Characteristic features of hydraulic engineering installations depend on the effect upon them of water flow, ice, silting, and other factors. This effect can be mechanical (such as static and hydrodynamic loads and underseepage), physical and chemical (wearing of surfaces, corrosion of metals, lixiviation of concrete), or biological (rotting wooden structures, boring into wood by living organisms). The conditions under which hydraulic engineering installations are built are complicated by the need for passage through the installation of the so-called construction discharges of the river, of ice, floating timber, and ships during construction (usually for a period of several years). The erection of hydraulic engineering installations requires extensive mechanization of construction work. For the most part monolithic and large precast structures, and more rarely prefabricated and standardized items are used, depending on various unique combinations of natural conditions, such as topographic, geological, hydrological, and hydrogeological conditions. The influence of hydraulic engineering installations, especially a headwork, extends over large territories within which some land areas are inundated, the water table rises, and shorelines are destroyed. For this reason, the construction of such installations necessitates high-quality work and assurance of a high degree of design reliability in installations, since damage to hydraulic engineering installations has severe consequences in terms of loss of human life and the loss of material assets. (For example, damage to the Malpasset Dam in France and to the Vaiont Reservoir in Italy resulted in loss of human life and the destruction of towns, bridges, and industrial facilities.)

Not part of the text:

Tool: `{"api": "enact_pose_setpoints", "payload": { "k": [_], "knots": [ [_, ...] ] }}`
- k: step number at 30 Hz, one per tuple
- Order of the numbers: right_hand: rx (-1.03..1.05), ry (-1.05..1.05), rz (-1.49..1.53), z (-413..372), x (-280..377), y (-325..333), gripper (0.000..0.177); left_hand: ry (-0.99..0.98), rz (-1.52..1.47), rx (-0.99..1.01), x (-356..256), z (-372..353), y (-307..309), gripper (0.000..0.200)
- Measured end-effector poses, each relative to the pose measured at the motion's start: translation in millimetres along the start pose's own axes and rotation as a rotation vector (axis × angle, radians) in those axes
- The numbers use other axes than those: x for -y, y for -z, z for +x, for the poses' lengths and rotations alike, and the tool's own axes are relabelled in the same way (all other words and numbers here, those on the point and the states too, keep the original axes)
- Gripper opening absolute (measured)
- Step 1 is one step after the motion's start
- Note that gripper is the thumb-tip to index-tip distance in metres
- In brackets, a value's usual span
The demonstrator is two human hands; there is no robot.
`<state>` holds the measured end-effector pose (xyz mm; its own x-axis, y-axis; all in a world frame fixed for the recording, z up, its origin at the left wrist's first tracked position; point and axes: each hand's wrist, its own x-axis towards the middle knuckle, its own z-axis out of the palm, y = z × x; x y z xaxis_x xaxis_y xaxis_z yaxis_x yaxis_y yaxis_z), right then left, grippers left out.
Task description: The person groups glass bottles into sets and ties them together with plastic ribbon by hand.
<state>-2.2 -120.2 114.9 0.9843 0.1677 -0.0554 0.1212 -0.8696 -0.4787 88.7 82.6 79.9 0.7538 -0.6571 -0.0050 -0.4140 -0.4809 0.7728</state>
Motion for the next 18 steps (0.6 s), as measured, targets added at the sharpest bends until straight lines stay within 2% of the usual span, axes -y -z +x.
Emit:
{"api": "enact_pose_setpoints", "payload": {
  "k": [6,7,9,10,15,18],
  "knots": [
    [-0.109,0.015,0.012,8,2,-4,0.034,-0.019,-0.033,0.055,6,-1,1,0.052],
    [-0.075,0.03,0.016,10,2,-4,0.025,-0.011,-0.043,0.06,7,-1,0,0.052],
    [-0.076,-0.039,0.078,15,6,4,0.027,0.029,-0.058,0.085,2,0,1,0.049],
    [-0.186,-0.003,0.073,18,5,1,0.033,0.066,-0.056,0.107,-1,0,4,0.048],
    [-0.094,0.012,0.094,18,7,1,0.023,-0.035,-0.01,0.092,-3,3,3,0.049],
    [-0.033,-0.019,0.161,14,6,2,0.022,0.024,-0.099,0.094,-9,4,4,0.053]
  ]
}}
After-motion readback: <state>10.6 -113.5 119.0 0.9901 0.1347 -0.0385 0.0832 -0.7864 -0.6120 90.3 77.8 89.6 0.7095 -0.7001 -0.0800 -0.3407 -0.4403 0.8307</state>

Improvement in hydraulic engineering installations depends on further development of hydraulic engineering and, in particular, on theoretical and experimental research on the effect of water on structures and their foundations (the hydraulics of currents and structures, seepage), the study of the behavior of bedrock and nonbedrock when used for foundations and as building materials (the mechanics of soils, engineering geology), and the development of new types and designs for hydraulic engineering installations (high-pressure head dams of lower weight, tidal power plants) that require less expenditure of time and resources for their construction.